转自:http://blog.sina.com.cn/s/blog_c0de2be70102wd1k.html
1、ANR
basic knowledge
ANR分类:
Key Dispatch Timeout
Service Timeout
Broadcast Timeout
关键词:
event log: “am_anr”
trace.txt -java
-native
CPU usage ago
CPU usage later
iowait
“Early ANR” = The first ANR
2、How
to read Event Log
一些信息没有在logcat log中而是在event log中,查看event log对与解决ANR问题很有帮助。
1) event log定义:
event.logtags
( in code path /system/core/logcat/event.logtags )
( in phone path /system/etc/event-log-tags )
event.logtags:
30008 am_anr (pid|1|5),(Package Name|3),(Flags|1|5),(reason|3)
Source Code ActivityManagerService.java:
EventLog.writeEvent(EventLogTags.AM_ANR, app.pid, app.processName...))
2) Log Example:
I/am_anr ( 1776): [3274,com.sonyericsson.home,572997,keyDispatchingTimedOut]
3) Event: am_anr
system/core/logcat/event.logtags
52004 binder_sample (descriptor|3),(method_num|1|5),(time|1|3),(blocking_package|3),(sample_percent|1|6)
# Application Not Responding
30008 am_anr (pid|1|5),(Package Name|3),(Flags|1|5),(reason|3)
I/am_anr ( 1776): [3274,com.sonyericsson.home,572997,keyDispatchingTimedOut]
4) 重要的event log标志:
db_sample
content_query_sample
content_update_sample
binder sample
dvm_lock_sample
Activity Event Series:
am_proc_start
am_restart_activity
am_on_resume_called
am_finish_activity
am_pause_activity
am_on_paused_called
am_destroy_activity
5) Database related:
定义:
52000 db_sample (db|3),(sql|3),(time|1|3),(blocking_package|3), (sample_percent|1|6)
# Database operation samples.
# db: 数据库文件名
# sql: the executed query (without query args)
# time: cpu time millis (not wall time), including lock acquisition
# blocking_package: if this is on a main thread, the package name, otherwise ""

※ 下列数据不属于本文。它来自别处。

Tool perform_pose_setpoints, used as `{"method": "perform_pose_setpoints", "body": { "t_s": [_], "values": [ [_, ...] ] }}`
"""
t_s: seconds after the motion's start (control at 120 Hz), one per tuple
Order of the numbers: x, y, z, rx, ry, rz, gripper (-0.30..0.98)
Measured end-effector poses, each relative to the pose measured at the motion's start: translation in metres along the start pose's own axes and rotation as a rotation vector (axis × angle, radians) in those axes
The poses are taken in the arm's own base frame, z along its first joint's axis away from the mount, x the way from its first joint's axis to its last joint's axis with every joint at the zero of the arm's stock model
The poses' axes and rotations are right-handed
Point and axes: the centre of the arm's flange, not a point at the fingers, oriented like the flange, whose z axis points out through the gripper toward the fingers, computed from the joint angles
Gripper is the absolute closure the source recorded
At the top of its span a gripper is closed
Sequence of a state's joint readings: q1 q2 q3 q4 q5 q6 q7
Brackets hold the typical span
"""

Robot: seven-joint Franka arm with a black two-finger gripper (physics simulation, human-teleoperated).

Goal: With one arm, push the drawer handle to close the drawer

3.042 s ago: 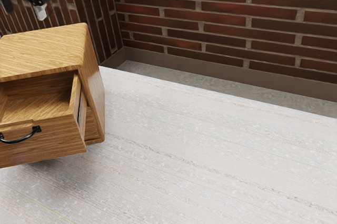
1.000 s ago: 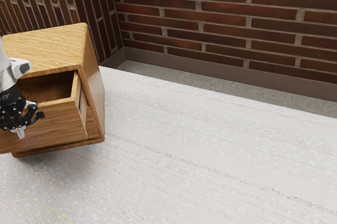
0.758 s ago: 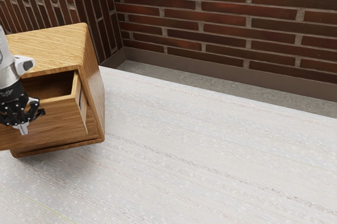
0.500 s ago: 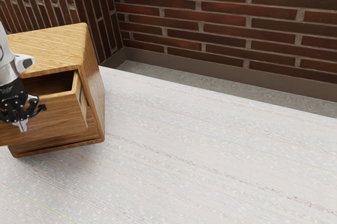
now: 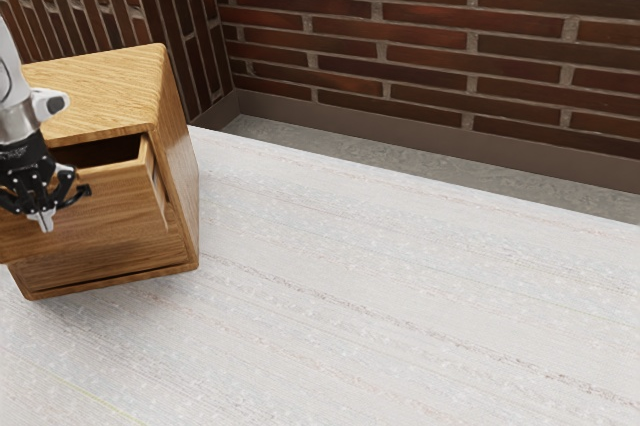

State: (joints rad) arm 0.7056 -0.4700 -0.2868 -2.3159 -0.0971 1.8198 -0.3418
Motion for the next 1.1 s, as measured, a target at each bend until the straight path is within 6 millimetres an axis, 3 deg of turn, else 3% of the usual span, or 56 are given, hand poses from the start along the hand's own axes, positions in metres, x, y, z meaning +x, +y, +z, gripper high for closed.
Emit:
{"method": "perform_pose_setpoints", "body": {
  "t_s": [1.1],
  "values": [
    [0.07,0.005,-0.013,0.005,0.002,0.053,0.79]
  ]
}}
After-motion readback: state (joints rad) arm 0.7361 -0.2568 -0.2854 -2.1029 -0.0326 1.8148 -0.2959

# sample_percent: the percent likelihood this query was logged (based on 500ms)
sample_percent? If time >= 500ms, then sample_percent show 100.
例子1:
I/db_sample(27898): [/data/data/com.facebook.katana/databases/fb.db,INSERT INTO cache(value, timestamp, name) VALUES(?, ?, ?);,99,com.facebook.katana,20]
信息解析:
Database: /data/data/com.facebook.katana/databases/fb.db
Sql: INSERT INTO cache(value, timestamp, name) VALUES(?, ?, ?)
Time spent: 99ms
This database operation runs in com.facebook.katana main thread.
例子2:
I/db_sample(26092): [/data/data/com.google.android.gm/databases/XX@YY,COMMIT;DELETE FROM messages WHERE conversation = ? AND synced = ,797,,100]
6) Events : binder_sample
定义:
52004 binder_sample (descriptor|3),(method_num|1|5),(time|1|3),(blocking_package|3),(sample_percent|1|6)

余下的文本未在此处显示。